* [THE PROBLEM]: The reply must repeat the listing below exactly and carry none of its pictures.

-----

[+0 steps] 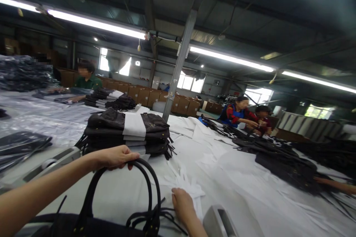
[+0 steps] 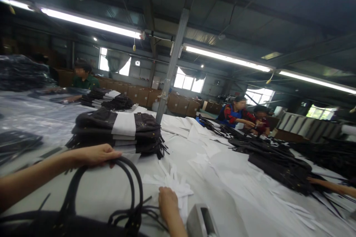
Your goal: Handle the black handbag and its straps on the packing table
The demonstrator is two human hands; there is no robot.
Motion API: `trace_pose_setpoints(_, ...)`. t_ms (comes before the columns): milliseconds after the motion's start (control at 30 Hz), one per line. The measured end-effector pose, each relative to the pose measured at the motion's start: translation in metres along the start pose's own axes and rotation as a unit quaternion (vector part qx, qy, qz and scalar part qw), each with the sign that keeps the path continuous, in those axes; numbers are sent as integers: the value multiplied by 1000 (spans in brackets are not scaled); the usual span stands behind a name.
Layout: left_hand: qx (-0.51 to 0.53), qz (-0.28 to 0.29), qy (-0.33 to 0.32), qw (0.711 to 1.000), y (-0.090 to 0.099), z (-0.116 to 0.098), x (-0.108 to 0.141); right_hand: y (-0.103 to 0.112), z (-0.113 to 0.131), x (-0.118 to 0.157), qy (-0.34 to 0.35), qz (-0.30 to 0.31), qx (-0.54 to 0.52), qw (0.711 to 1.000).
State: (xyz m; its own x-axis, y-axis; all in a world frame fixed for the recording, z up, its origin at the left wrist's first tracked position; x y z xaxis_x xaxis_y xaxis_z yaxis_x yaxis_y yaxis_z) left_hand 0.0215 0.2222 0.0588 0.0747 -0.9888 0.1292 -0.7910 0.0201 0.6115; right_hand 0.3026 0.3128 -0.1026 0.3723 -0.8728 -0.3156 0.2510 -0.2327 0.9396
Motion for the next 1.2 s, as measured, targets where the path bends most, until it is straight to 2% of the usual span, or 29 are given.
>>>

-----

* [RESULT OF THIS EXERCISE]:
[+0 steps] 
[+0 steps] 
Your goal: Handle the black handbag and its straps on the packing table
The demonstrator is two human hands; there is no robot.
Motion API: `trace_pose_setpoints(_, ...)`. t_ms (comes before the columns): milliseconds after the motion's start (control at 30 Hz), one per line. The measured end-effector pose, each relative to the pose measured at the motion's start: translation in metres along the start pose's own axes and rotation as a unit quaternion (vector part qx, qy, qz and scalar part qw), each with the sign that keeps the path continuous, in those axes; numbers are sent as integers: the value multiplied by 1000 (spans in brackets are not scaled); the usual span stands behind a name.
Layout: left_hand: qx (-0.51 to 0.53), qz (-0.28 to 0.29), qy (-0.33 to 0.32), qw (0.711 to 1.000), y (-0.090 to 0.099), z (-0.116 to 0.098), x (-0.108 to 0.141); right_hand: y (-0.103 to 0.112), z (-0.113 to 0.131), x (-0.118 to 0.157), qy (-0.34 to 0.35), qz (-0.30 to 0.31), qx (-0.54 to 0.52), qw (0.711 to 1.000).
State: (xyz m; its own x-axis, y-axis; all in a world frame fixed for the recording, z up, its origin at the left wrist's first tracked position; x y z xaxis_x xaxis_y xaxis_z yaxis_x yaxis_y yaxis_z) left_hand 0.0215 0.2222 0.0588 0.0747 -0.9888 0.1292 -0.7910 0.0201 0.6115; right_hand 0.3026 0.3128 -0.1026 0.3723 -0.8728 -0.3156 0.2510 -0.2327 0.9396
Motion for the next 1.2 s, as measured, targets where the path bends most, until it is straight to 2% of the usual span, or 29 are given.
>>>

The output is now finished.